Centroid Moment Tensor catalog with 3D lithospheric wavespeed model: the
2016-2017 Central Apennines sequence
Abstract
Moment tensor inversions of broadband velocity data are usually managed
by adopting Green’s functions for 1D layered seismic wavespeed models.
This assumption can impact on source parameter estimates in regions with
complex 3D heterogeneous structures and rock properties discontinuities.

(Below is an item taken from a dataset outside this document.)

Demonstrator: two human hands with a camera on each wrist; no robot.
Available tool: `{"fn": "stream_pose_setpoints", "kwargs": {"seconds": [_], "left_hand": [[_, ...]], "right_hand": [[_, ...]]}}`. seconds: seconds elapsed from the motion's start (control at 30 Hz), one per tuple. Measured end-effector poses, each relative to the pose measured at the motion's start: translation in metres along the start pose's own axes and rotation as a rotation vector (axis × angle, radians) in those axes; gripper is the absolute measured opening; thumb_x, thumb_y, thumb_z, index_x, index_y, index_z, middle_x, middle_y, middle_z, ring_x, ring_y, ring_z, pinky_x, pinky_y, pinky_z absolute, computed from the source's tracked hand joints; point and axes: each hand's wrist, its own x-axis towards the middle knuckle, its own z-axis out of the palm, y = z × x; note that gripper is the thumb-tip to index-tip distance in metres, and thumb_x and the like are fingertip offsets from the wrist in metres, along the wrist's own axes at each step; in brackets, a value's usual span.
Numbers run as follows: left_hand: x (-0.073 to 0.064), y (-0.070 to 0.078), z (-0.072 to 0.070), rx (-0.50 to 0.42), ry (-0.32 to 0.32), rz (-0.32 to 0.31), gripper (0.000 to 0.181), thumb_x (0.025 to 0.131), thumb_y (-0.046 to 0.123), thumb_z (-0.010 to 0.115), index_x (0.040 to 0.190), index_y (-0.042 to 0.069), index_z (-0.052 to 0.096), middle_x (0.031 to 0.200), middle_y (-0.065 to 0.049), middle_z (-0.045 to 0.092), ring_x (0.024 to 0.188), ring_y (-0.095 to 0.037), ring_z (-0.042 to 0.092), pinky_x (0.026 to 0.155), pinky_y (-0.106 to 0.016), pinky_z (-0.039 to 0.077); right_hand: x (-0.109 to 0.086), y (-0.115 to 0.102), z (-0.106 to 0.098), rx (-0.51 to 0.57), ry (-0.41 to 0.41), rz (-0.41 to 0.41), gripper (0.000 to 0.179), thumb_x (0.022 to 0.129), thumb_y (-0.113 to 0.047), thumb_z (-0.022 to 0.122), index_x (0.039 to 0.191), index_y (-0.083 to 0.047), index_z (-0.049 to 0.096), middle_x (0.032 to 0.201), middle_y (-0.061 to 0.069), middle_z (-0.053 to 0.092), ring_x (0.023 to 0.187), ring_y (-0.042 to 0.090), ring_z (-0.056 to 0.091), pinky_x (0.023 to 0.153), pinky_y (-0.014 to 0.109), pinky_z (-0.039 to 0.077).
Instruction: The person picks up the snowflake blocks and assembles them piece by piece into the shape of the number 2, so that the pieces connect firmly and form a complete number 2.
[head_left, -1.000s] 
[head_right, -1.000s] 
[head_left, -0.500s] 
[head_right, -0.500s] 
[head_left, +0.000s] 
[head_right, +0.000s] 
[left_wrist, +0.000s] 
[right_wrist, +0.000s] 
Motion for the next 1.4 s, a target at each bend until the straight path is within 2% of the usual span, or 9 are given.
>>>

In this work, we present a new Centroid Moment Tensor (CMT) Catalog for
the Amatrice–Visso–Norcia (AVN) seismic sequence based on a recently
generated 3D wavespeed model for the Italian lithosphere. Forward
synthetic seismograms and Fréchet derivatives for CMT–3D inversions of
159 earthquakes with Mw ≥ 3.0 are simulated using a spectral–element
method (SEM) code. By comparing the retrieved solutions with those from
Time Domain Moment Tensor (TDMT) catalog, obtained with a 1D wavespeed
model calibrated for Central Apennines (Italy), we observe a remarkable
degree of consistency in terms of source geometry, kinematics, and
magnitude. Significant differences are found in centroid depths, which
are more accurately estimated using the 3D model. Finally, we present a
newly designed parameter, τ, to better quantify and compare
a–posteriori the reliability of the obtained MT solutions. This
parameter measures the goodness of fit between observed and synthetic
seismograms accounting for differences in amplitude and arrival time,
percentage of fitted seconds, together with the usual L2–norm estimate.
These CMT–3D solutions represent the first Italian CMT catalog based on
a full–waveform 3D wavespeed model and provide robust source parameters
with potential implications for the structures activated during the
sequence. The developed approach can be readily applied to more complex
Italian regions where a 1D wavespeed model is underperforming.